Palestinian boy sits beside an aid box provided by UNRWA outside a distribution point in Khan Younis. (Reuters)
  • Even in East Jerusalem, Lazzarini said, health care and other services provided by UNRWA “are continuing, though not necessarily at the same scope it used to be”

BEIRUT: The head of the UN agency for Palestinian refugees said Thursday that while an Israeli ban has not yet forced the agency to cease operations, it faces an “existential threat” in the long run.
“I have been very clear that despite all the obstacles and the pressure the agency is under, our objective is to stay and deliver until we are prevented to do so,” Philippe Lazzarini, commissioner general of the UN Relief and Works Agency, also known as UNRWA, said in an interview with The Associated Press during a visit to Beirut.
Israel last week formally banned UNRWA from operating on its territory. As a result, Lazzarini said, international staff have had to leave East Jerusalem because their visas expired, but in Gaza and the West Bank there has been no immediate impact on operations.

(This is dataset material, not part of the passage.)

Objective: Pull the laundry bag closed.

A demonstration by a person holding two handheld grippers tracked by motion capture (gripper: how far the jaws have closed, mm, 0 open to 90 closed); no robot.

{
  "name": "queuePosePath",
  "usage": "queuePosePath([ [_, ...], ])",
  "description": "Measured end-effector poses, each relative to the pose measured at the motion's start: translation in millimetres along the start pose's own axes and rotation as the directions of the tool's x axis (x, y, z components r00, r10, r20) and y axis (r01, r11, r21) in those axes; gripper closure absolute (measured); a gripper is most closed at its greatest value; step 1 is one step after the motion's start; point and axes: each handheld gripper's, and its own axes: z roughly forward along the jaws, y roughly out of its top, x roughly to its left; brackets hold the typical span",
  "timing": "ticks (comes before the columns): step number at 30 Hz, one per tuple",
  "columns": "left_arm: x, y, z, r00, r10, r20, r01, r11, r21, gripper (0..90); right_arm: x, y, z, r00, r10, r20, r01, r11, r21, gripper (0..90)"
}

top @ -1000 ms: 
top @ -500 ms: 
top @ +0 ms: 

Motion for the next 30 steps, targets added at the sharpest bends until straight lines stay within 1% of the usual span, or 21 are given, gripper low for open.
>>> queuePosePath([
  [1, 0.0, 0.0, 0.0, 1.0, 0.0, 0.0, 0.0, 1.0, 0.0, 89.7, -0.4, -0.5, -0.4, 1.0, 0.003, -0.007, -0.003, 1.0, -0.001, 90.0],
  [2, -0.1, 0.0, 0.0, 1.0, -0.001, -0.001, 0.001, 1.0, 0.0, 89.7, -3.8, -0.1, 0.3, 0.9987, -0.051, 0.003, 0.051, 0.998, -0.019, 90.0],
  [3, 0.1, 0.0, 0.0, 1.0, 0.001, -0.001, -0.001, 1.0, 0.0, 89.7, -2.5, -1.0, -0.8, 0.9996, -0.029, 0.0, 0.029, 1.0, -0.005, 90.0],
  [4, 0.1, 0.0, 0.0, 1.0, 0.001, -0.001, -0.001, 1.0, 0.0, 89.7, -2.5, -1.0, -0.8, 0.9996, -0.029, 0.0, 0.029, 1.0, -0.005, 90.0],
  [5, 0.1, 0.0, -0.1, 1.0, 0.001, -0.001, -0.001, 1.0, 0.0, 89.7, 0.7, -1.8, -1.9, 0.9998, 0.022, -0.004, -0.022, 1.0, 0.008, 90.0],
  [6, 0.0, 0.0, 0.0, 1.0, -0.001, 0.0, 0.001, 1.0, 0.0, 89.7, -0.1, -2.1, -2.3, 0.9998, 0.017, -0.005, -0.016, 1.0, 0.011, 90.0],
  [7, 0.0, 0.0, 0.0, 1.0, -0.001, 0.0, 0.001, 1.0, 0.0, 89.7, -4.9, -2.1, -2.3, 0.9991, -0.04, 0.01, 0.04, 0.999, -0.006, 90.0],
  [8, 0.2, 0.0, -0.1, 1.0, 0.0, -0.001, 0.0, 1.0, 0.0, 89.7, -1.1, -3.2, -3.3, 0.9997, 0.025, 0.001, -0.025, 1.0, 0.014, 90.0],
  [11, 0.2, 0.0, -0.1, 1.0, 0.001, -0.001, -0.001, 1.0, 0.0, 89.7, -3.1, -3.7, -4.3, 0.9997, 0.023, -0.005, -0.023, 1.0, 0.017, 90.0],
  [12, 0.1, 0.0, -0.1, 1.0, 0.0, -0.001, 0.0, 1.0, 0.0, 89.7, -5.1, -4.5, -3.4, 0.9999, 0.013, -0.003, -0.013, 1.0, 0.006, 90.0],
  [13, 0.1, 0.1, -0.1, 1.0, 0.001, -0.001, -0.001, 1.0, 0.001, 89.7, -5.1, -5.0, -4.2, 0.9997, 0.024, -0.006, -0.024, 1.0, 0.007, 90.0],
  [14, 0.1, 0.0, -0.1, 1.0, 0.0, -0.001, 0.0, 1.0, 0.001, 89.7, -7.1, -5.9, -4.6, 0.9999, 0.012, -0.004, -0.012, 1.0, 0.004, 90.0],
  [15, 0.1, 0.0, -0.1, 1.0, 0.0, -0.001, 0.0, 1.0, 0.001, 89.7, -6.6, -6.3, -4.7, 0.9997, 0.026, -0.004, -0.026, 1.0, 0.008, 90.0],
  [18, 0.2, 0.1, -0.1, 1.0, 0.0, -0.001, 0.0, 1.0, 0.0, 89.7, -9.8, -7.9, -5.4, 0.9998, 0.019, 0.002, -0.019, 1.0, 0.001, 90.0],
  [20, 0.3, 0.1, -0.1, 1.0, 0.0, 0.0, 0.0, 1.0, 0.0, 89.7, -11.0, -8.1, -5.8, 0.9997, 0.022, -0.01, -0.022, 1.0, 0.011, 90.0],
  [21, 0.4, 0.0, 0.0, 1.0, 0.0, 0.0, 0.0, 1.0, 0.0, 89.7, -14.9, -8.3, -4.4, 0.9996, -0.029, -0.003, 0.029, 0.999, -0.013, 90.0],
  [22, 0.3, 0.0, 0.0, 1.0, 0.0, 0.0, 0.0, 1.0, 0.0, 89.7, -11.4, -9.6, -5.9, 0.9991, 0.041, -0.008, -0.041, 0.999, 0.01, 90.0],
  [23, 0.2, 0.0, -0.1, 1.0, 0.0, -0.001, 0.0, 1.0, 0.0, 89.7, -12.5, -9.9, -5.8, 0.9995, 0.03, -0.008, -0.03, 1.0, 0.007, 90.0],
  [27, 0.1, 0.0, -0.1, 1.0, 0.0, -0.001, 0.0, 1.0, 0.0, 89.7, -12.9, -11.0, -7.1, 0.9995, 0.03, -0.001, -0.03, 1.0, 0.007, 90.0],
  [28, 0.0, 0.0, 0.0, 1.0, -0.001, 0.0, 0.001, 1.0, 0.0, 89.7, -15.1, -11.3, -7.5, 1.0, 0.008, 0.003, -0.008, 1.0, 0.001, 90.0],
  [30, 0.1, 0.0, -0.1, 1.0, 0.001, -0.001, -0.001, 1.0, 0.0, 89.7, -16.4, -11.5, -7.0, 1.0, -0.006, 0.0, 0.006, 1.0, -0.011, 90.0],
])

Even in East Jerusalem, he said, health care and other services provided by UNRWA “are continuing, though not necessarily at the same scope it used to be.”

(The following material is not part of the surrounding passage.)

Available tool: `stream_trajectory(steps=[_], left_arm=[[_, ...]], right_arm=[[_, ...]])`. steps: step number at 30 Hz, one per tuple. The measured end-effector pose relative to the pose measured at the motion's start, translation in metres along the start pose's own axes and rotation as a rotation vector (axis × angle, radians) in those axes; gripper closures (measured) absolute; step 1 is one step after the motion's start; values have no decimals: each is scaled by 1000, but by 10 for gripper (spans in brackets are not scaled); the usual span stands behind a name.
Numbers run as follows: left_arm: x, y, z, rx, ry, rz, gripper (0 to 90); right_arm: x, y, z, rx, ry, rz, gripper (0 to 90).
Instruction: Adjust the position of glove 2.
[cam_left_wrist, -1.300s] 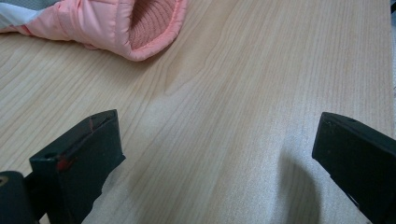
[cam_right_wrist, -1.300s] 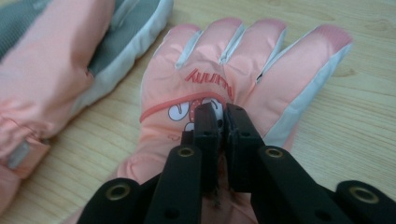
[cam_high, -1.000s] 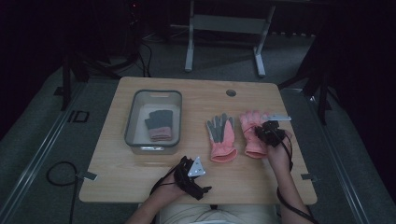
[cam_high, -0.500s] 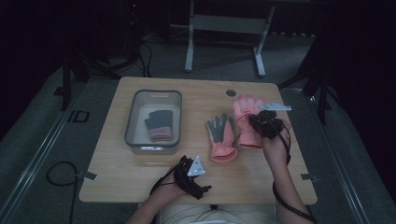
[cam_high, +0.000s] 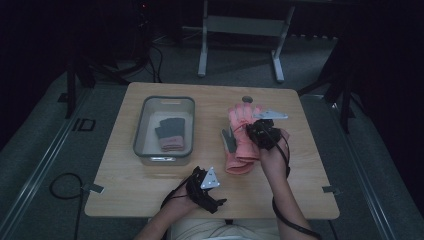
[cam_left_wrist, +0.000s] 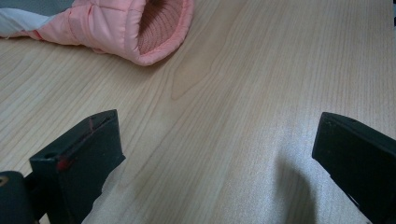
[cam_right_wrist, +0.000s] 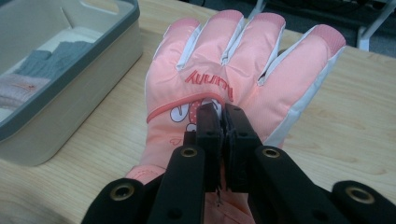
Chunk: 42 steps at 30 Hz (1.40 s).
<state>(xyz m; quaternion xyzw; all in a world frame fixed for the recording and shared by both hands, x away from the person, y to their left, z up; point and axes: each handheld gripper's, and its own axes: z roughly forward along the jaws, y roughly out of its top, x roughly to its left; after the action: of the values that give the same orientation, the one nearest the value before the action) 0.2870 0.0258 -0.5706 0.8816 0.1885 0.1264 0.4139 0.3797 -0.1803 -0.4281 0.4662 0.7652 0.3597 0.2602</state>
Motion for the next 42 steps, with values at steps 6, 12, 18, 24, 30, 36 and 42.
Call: stream_trajectory(steps=[6,12,18,24,30,36,42], left_arm=[[0,0,0,-2,-3,0,13],[1,0,0,-1,-4,5,13],[1,0,0,5,-9,9,13],[1,0,0,4,-17,4,13],[1,0,0,14,-18,12,13],[2,1,0,2,-16,1,13],[3,3,-2,-7,7,1,13]], right_arm=[[10,-8,13,37,-37,-4,863],[17,-16,31,88,-49,-12,863],[22,-24,51,122,-73,-27,863],[21,-35,66,132,-46,-4,849],[20,-39,71,134,-36,-1,834],[19,-32,57,91,3,7,686],[5,-27,34,56,47,-11,636]])
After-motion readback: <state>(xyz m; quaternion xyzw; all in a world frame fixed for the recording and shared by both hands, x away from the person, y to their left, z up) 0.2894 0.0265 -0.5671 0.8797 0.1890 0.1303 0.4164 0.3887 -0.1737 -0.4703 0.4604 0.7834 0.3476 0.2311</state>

UNRWA is also likely to face increased pressure from the United States under the new Trump administration.
US President Donald Trump in recent days proposed permanently resettling the approximately 2 million Palestinians in Gaza in neighboring Arab countries and suggested the United States taking long-term control of Gaza.
Lazzarini called the proposal “totally unrealistic,” adding, “We are talking about forced displacement. Forced displacement is a crime, an international crime. It’s ethnic cleansing.”

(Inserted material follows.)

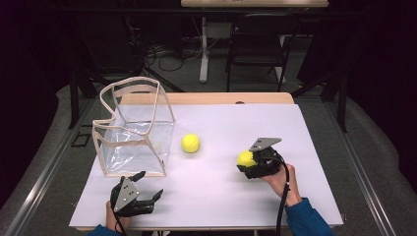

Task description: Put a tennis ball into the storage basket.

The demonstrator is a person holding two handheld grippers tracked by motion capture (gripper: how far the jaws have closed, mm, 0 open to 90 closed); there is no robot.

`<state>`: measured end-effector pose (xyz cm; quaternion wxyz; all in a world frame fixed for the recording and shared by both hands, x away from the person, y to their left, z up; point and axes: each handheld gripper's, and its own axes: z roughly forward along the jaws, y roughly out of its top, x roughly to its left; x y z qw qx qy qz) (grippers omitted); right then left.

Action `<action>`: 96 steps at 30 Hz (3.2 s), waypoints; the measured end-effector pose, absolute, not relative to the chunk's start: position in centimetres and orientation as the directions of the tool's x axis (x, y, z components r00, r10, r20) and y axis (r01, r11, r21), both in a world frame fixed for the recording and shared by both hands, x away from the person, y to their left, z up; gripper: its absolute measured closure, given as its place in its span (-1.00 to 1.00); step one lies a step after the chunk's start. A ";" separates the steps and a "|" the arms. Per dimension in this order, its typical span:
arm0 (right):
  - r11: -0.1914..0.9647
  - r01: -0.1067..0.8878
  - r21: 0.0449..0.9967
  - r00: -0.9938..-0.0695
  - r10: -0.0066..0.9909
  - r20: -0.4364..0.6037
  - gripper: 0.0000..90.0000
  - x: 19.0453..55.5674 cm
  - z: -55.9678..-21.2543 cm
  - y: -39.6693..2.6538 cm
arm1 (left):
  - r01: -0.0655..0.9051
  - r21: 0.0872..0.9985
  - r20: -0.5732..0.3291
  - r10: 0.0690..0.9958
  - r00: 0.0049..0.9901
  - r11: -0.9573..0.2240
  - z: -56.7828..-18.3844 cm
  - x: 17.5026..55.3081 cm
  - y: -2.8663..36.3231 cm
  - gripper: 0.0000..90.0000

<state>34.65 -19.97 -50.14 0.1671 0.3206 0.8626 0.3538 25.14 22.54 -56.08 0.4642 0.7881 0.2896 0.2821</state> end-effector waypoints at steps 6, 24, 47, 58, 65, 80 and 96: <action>0.531 0.422 0.735 -0.735 0.675 -0.065 -0.43 34.4 -49.9 -20.1 | 0.194 0.894 0.178 0.718 0.672 -0.404 -56.1 25.1 22.5 -0.65; 0.502 0.394 0.770 -0.730 0.680 -0.069 -0.43 34.0 -48.9 -20.2 | 0.197 0.894 0.173 0.716 0.676 -0.403 -56.2 25.2 22.5 -0.65; 0.499 0.371 0.783 -0.744 0.665 -0.071 -0.43 34.7 -47.4 -19.5 | 0.183 0.907 0.172 0.729 0.663 -0.380 -55.9 25.0 22.7 -0.65; 0.491 0.355 0.796 -0.748 0.659 -0.073 -0.43 35.5 -47.0 -19.0 | 0.177 0.911 0.172 0.732 0.659 -0.373 -55.9 24.9 22.9 -0.65; 0.492 0.343 0.800 -0.749 0.657 -0.084 -0.43 35.6 -46.8 -18.7 | 0.174 0.910 0.175 0.729 0.662 -0.376 -55.8 24.9 22.8 -0.65; 0.484 0.325 0.812 -0.750 0.655 -0.090 -0.43 36.3 -46.1 -18.3 | 0.174 0.911 0.173 0.731 0.660 -0.373 -55.9 24.9 22.8 -0.65; 0.480 0.305 0.822 -0.747 0.656 -0.107 -0.43 36.9 -45.2 -17.9 | 0.176 0.911 0.169 0.728 0.664 -0.372 -55.9 24.9 22.8 -0.65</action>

Trump announced Tuesday that Washington will not resume funding for UNRWA — which had already been halted since January 2024 when the Biden administration stopped it following accusations by Israel that UNRWA staffers in Gaza took part in the Oct. 7, 2023 Hamas-led attack on southern Israel that sparked the war in Gaza.
Israel had alleged that 19 out of UNRWA’s approximately 13,000 staff in Gaza took part in the attack. UNRWA said it fired nine staffers after an internal UN investigation found evidence that they could have been involved.
While several other donor countries also suspended funding at the time, all but the US decided to resume funding.
Lazzarini called the loss of US support “a challenge,” but said the agency is appealing to Gulf Arab countries and other donors to increase their contributions. He described his agency as the target of a “massive disinformation campaign” with a politically motivated objective of dismantling it.
UNRWA’s opponents believe the agency has prolonged the Israeli-Palestinian conflict by giving refugee status to the descendants of Palestinian refugees who fled or were forced from their homes in what is now Israel in 1948, thus maintaining for them, in theory, the right of return.
Lazzarini said those who think that UNRWA can simply be dissolved and its responsibilities handed over to other institutions are mistaken.
UNRWA provides aid and services — including health and education — to some 2.5 million Palestinian refugees in Gaza and the occupied West Bank and east Jerusalem, as well as 3 million more in Syria, Jordan and Lebanon. Since the Israel-Hamas war began in October 2023, it has been the main lifeline for a population reliant on humanitarian aid in Gaza.
Lazzarini said that while replaceable by a functioning public institution, UNRWA provides essential public services that no other UN agency offers on such a scale. It has served as a “substitute in the absence of the state for the Palestinian refugees,” he said. He argued that the only way to end the agency’s mandate is as part of a political process resulting in a Palestinian state alongside Israel, so that “at the end of this process, the agency can hand over its services to an empowered Palestinian institution.”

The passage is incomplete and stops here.